● Exercise directions
For the data below, give the number of lines that include the word "small" and nothing else.

= = = = = = =

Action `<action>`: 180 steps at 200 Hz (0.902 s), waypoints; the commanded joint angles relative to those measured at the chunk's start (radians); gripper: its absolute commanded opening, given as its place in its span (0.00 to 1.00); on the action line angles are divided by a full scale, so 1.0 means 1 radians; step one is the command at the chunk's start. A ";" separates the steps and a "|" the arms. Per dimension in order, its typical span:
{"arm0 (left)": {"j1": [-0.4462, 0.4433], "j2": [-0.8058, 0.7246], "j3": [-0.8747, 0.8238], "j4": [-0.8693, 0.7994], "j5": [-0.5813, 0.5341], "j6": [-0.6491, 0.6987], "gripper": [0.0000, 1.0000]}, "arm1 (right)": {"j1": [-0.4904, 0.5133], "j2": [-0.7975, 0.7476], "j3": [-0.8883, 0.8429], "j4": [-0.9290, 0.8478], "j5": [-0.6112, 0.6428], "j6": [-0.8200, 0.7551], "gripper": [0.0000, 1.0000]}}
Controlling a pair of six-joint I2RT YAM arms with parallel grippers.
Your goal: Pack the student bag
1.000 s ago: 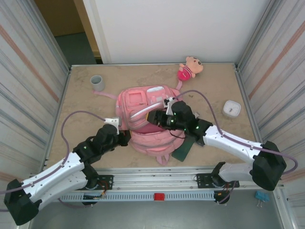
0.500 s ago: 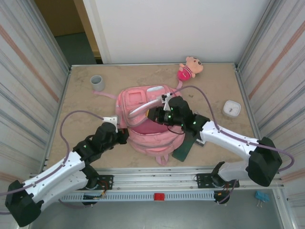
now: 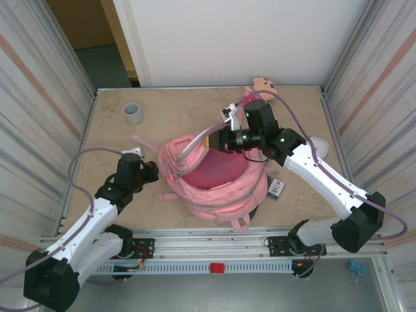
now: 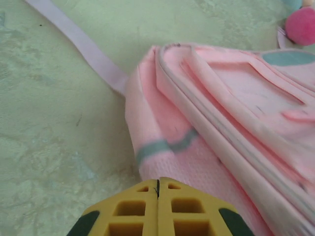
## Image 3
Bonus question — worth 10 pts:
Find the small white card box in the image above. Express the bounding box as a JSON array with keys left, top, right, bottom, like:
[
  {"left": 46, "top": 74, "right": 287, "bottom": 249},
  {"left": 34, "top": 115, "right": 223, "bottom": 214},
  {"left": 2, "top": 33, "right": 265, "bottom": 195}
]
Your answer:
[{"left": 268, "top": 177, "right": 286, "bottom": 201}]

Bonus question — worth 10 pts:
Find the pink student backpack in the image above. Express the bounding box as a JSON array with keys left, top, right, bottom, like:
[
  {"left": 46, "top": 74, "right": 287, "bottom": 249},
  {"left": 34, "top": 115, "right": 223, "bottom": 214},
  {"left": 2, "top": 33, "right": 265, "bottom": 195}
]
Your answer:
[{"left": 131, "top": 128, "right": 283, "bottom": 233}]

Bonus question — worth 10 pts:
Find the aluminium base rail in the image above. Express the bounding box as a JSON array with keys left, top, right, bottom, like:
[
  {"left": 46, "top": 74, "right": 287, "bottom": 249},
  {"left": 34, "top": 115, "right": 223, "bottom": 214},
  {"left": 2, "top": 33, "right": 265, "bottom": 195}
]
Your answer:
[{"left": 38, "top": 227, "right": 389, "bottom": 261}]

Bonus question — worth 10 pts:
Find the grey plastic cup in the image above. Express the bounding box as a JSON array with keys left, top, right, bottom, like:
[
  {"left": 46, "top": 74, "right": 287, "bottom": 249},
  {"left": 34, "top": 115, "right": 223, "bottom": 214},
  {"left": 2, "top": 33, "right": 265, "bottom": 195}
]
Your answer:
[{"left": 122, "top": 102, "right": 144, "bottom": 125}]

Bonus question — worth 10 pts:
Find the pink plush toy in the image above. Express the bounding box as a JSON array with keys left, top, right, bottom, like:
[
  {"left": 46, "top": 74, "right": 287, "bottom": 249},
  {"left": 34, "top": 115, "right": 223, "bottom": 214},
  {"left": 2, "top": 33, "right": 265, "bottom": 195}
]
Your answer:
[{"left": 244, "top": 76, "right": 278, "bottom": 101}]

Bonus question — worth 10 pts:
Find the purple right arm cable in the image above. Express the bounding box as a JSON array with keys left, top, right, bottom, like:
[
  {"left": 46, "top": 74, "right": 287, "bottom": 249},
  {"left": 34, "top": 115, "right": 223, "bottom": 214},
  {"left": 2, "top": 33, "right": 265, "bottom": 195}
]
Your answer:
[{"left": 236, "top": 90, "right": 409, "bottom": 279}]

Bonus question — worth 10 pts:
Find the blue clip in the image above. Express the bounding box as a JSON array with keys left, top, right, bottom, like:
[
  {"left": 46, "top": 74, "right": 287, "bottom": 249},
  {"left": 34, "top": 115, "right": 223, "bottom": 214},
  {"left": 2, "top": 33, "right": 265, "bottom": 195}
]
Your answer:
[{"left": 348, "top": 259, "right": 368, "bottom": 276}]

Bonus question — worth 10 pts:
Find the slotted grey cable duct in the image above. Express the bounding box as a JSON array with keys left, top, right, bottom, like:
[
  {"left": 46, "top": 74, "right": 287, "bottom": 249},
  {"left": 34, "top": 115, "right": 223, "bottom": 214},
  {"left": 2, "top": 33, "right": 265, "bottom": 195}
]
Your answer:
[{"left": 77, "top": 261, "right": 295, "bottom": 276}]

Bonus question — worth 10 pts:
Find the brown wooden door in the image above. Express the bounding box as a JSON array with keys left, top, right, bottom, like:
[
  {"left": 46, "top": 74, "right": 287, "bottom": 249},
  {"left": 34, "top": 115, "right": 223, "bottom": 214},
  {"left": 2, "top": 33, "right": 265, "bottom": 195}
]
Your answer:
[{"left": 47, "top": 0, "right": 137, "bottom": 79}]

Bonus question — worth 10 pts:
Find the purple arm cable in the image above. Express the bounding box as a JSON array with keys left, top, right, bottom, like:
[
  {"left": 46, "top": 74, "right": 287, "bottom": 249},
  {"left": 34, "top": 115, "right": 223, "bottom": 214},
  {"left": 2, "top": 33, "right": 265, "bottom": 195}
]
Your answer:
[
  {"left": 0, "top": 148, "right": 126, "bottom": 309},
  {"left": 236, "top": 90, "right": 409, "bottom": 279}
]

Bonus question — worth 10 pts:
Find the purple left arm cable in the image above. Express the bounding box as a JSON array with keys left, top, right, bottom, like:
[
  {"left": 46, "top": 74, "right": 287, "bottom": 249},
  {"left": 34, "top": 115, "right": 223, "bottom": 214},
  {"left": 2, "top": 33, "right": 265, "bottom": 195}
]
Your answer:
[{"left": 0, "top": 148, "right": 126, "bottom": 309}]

= = = = = = =

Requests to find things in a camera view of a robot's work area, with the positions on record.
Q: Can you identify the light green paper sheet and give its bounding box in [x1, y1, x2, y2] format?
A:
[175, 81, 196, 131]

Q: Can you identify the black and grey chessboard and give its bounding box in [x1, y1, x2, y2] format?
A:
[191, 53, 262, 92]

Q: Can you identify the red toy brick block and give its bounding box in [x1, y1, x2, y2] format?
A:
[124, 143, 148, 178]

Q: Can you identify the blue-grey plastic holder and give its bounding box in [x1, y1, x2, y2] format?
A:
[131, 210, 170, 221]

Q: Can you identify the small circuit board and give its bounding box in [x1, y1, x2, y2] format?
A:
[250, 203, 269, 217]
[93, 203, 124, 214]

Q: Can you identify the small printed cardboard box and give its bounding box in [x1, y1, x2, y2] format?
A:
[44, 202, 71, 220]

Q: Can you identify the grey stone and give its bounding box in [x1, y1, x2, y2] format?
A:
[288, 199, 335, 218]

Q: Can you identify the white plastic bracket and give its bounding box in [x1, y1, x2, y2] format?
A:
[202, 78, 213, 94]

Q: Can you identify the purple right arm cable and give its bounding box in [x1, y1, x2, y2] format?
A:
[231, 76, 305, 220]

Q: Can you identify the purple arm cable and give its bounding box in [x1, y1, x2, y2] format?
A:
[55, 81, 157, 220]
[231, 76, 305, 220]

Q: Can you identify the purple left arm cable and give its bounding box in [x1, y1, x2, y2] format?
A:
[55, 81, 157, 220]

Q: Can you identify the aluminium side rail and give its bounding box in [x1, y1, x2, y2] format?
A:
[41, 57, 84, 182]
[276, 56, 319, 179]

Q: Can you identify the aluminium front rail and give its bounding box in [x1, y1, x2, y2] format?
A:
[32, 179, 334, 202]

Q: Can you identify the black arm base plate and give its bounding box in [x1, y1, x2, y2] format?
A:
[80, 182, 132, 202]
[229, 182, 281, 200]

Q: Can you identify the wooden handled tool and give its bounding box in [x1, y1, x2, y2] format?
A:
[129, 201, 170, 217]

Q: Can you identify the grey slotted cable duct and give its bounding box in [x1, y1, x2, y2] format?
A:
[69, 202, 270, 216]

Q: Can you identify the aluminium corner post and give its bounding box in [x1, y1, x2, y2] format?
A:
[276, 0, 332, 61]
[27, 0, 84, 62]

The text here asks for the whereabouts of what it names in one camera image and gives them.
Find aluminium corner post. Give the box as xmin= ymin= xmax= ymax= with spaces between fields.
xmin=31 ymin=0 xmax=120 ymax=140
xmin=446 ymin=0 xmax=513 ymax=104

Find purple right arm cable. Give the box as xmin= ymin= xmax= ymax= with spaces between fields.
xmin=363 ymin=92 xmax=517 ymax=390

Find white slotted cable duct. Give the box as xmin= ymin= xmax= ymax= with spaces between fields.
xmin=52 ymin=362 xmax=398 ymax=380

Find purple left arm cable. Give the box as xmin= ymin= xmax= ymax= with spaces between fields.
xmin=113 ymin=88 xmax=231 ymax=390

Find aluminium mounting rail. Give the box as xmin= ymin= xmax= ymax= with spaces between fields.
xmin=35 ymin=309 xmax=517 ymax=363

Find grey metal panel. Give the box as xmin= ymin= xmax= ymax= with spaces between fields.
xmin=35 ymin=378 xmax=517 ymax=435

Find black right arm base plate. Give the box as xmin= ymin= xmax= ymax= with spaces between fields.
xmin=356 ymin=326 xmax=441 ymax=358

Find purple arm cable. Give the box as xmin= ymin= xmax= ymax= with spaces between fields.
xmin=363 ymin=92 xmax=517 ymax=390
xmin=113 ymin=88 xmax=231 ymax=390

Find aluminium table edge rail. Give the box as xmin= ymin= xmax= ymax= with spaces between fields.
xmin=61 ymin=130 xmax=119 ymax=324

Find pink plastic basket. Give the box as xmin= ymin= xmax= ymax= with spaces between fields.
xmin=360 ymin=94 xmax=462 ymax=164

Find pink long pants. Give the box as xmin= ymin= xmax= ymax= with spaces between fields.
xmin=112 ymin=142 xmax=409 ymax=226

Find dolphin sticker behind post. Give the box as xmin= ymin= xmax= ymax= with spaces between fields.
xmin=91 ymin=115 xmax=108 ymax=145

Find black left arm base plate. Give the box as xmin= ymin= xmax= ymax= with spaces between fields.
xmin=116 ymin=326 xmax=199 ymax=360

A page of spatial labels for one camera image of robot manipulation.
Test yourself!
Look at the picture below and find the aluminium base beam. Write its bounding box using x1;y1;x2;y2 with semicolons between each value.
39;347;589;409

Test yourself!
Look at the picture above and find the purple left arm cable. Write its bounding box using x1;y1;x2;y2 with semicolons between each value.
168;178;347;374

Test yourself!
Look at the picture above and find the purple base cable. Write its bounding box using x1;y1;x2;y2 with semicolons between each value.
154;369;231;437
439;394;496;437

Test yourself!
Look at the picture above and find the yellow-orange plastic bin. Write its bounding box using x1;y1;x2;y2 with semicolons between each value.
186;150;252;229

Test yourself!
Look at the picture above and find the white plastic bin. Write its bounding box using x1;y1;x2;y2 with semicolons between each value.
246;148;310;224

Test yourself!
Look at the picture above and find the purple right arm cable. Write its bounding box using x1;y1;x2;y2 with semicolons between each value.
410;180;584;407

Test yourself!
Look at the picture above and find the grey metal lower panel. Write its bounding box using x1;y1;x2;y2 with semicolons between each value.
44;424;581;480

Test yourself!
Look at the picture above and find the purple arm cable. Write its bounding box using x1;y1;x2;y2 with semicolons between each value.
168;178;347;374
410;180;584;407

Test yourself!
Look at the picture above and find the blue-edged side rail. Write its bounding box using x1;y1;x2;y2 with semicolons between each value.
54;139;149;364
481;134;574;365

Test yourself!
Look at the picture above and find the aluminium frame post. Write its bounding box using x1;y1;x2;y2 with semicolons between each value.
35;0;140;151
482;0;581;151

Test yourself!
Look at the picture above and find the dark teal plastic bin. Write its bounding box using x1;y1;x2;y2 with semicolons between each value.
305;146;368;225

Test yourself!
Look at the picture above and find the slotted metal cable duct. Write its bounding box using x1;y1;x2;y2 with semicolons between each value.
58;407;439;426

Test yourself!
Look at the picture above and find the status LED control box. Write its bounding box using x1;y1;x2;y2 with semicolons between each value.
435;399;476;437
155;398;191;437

= = = = = = =

● Finished exercise
3